- [Required action]:
Below is a listing; restate from it, character for character, the lines beginning at the line holding "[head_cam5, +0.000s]" and ending at the line holding "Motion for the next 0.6", both included.

- [Material provided]:
┄┄┄┄┄┄┄┄┄┄

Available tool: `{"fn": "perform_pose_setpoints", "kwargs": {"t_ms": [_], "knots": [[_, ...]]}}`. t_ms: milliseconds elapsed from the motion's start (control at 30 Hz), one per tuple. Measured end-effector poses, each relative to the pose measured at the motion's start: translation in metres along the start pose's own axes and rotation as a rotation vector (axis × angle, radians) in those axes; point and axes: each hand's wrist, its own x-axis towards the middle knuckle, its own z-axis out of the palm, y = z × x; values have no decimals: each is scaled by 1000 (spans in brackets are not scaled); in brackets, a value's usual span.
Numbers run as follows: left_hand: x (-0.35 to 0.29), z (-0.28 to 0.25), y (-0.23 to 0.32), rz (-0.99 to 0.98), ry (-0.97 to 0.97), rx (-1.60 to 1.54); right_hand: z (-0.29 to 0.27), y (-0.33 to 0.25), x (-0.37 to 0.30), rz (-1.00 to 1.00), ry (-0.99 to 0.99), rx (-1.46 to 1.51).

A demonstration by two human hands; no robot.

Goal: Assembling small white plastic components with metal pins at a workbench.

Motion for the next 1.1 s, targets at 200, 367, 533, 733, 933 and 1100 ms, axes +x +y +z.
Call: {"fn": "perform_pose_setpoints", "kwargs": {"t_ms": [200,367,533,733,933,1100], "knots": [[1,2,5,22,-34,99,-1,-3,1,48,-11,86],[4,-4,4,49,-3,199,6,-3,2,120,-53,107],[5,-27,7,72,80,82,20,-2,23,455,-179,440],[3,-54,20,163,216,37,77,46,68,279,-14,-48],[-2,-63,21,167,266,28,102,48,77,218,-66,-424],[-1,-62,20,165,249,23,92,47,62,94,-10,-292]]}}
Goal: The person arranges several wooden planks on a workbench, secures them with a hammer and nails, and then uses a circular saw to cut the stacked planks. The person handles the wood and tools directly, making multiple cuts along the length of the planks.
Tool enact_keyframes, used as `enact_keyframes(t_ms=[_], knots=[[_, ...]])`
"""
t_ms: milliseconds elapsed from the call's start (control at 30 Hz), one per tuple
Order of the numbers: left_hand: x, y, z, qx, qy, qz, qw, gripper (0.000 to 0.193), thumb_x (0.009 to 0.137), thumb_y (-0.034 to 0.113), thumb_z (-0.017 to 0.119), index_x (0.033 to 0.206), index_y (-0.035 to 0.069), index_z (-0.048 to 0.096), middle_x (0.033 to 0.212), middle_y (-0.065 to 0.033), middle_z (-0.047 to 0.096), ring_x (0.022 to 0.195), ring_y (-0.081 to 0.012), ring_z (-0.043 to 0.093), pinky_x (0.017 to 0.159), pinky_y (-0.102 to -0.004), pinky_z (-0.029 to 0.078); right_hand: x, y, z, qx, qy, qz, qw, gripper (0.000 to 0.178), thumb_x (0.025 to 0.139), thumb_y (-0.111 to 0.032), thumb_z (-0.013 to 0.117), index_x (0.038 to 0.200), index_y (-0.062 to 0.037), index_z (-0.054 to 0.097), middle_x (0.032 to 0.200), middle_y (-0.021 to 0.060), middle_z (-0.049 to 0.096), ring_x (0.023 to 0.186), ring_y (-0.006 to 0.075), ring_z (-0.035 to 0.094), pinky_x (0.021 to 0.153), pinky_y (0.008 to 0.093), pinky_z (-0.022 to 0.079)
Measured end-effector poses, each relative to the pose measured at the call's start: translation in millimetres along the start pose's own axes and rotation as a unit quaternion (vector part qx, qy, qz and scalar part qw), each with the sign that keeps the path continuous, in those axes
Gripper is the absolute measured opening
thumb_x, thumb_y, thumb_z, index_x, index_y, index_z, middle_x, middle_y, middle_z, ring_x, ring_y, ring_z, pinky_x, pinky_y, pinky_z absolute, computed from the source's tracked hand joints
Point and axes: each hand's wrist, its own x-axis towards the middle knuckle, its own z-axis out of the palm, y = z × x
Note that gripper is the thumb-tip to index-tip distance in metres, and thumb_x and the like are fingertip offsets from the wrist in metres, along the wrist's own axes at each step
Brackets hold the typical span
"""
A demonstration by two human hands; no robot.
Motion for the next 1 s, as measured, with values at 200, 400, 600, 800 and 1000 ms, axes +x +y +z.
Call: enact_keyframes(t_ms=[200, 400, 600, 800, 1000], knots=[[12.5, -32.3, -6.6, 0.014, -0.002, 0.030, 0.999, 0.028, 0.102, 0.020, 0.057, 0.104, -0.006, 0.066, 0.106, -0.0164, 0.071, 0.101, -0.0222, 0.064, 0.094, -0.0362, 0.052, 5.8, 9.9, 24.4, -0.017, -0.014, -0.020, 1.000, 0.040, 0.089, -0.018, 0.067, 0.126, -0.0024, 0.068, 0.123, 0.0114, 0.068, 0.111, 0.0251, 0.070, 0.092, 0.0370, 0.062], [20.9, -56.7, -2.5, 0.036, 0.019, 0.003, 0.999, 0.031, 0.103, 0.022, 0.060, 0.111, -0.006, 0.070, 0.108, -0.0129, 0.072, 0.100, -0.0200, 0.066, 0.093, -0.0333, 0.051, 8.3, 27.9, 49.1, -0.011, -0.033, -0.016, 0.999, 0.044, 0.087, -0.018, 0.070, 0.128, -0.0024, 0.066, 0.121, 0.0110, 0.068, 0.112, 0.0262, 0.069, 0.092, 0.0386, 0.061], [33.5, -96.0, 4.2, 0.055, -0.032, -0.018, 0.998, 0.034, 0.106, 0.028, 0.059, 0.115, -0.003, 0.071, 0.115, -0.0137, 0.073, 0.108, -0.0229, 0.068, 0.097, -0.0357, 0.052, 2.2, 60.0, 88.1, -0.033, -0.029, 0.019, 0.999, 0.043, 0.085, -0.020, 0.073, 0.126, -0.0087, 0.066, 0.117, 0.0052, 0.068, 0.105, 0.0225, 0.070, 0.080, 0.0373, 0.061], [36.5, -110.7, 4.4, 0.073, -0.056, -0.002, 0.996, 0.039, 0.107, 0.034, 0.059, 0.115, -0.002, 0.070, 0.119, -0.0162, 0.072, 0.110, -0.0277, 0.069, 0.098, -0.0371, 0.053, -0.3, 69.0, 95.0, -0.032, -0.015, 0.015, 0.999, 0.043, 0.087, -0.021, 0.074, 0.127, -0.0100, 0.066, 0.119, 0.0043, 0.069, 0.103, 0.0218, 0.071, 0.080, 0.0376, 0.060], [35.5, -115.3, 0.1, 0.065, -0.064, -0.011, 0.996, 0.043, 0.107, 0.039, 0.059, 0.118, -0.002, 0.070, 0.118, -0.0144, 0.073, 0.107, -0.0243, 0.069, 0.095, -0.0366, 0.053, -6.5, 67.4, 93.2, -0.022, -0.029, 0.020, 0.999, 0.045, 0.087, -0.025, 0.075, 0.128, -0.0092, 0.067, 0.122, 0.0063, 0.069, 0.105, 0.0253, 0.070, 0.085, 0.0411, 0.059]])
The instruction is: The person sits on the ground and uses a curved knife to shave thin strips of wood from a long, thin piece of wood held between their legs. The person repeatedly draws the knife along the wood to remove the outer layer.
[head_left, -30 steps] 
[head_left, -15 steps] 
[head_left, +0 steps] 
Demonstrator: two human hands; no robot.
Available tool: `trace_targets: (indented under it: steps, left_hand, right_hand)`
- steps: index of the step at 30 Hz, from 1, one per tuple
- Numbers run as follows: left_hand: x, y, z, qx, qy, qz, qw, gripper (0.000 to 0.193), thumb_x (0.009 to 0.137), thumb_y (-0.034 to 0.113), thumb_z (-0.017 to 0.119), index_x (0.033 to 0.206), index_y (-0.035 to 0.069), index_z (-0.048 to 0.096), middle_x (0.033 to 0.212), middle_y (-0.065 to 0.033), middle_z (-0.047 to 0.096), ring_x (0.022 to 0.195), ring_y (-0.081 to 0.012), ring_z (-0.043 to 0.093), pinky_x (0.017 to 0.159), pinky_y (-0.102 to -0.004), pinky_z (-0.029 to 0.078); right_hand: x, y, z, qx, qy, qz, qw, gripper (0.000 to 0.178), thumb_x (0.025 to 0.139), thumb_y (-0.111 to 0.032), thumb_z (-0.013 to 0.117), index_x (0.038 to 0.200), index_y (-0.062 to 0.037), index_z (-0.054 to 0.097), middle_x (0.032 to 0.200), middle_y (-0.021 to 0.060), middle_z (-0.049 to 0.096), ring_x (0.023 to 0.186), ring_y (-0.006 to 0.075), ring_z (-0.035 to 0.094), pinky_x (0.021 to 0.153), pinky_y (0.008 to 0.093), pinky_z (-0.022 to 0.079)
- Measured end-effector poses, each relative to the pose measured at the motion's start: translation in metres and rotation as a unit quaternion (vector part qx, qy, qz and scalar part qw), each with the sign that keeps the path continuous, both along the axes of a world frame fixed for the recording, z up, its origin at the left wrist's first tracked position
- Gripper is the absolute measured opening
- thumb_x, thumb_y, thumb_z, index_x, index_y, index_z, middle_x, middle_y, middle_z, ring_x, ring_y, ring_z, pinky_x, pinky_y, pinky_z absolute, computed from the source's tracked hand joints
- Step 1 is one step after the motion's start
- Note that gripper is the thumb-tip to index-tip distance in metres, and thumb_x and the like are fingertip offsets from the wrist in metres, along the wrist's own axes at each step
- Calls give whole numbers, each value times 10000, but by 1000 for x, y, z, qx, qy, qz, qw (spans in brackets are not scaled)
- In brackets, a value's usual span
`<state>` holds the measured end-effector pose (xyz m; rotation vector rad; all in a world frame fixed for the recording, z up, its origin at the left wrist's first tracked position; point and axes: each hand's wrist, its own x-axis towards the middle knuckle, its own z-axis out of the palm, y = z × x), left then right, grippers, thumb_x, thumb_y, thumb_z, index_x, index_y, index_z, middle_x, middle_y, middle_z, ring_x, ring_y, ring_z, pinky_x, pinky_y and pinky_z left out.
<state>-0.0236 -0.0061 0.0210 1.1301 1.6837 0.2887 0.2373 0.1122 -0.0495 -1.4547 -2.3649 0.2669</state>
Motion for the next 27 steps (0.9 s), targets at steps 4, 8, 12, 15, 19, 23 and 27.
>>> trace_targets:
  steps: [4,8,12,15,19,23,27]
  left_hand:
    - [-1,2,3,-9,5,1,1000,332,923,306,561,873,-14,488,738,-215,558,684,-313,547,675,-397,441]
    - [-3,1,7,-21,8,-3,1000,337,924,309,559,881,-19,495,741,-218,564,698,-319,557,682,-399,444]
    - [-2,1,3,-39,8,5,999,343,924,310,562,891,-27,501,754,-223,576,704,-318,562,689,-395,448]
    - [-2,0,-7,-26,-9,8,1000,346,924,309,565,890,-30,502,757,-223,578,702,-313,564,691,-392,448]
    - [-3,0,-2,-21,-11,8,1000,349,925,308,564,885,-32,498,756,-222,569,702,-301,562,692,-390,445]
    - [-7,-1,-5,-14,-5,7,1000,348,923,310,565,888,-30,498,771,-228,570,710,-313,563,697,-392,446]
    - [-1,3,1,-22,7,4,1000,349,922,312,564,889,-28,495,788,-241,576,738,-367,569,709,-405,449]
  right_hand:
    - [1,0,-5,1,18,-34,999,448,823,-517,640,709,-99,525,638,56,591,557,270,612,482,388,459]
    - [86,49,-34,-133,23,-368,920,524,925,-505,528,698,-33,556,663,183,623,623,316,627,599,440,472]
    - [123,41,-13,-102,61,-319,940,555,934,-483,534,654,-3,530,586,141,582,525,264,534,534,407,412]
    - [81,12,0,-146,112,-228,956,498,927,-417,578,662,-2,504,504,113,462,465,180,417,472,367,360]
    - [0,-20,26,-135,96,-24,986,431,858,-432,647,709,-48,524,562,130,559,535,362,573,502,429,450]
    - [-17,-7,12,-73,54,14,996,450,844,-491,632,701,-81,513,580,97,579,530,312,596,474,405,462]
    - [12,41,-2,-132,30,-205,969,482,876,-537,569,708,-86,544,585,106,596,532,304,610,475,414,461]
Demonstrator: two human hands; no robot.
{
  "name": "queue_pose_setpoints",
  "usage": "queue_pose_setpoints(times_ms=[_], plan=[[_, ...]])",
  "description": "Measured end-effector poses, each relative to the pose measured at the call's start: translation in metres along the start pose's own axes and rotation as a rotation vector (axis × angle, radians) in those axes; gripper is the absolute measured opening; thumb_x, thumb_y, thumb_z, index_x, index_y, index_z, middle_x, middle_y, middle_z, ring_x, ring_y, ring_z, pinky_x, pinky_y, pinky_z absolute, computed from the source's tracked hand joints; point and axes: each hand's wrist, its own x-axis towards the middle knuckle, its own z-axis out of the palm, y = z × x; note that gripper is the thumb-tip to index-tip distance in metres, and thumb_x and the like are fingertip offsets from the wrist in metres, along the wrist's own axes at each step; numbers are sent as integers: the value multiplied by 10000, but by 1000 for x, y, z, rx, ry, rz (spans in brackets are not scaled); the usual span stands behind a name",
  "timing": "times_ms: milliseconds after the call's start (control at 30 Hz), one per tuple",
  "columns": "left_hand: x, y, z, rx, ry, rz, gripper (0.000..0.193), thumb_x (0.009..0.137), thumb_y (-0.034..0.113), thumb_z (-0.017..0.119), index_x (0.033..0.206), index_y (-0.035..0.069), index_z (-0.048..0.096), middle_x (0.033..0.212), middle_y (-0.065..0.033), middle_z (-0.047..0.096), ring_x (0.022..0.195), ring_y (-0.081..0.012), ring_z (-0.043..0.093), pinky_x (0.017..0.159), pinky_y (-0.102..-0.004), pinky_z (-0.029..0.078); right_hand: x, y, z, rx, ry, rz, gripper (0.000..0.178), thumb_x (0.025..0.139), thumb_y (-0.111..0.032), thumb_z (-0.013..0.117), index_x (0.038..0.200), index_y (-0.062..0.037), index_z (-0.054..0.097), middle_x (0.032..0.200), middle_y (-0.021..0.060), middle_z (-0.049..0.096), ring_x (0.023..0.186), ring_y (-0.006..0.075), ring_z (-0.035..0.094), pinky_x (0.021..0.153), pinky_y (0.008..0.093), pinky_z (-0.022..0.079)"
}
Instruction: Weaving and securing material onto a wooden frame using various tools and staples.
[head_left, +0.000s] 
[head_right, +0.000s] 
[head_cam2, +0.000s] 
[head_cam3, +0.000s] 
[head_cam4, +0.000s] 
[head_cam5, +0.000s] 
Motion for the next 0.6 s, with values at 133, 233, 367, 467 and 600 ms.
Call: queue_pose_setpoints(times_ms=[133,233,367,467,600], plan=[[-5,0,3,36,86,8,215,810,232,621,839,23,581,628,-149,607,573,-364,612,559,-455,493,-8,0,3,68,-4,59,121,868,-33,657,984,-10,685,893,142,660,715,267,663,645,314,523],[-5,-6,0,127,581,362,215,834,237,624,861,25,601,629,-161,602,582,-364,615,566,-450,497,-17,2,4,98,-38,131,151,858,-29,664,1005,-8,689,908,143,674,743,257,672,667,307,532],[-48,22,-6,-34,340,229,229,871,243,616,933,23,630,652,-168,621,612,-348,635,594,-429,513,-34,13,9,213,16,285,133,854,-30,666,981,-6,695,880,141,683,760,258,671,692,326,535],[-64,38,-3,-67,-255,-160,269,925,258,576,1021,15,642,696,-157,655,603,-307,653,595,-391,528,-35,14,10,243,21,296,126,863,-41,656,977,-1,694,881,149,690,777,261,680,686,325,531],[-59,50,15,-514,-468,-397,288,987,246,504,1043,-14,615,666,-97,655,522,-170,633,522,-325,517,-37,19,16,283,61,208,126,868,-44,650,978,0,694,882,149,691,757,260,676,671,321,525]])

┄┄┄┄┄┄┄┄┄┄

- [Your solution]:
[head_cam5, +0.000s] 
Motion for the next 0.6 s, with values at 133, 233, 367, 467 and 600 ms.

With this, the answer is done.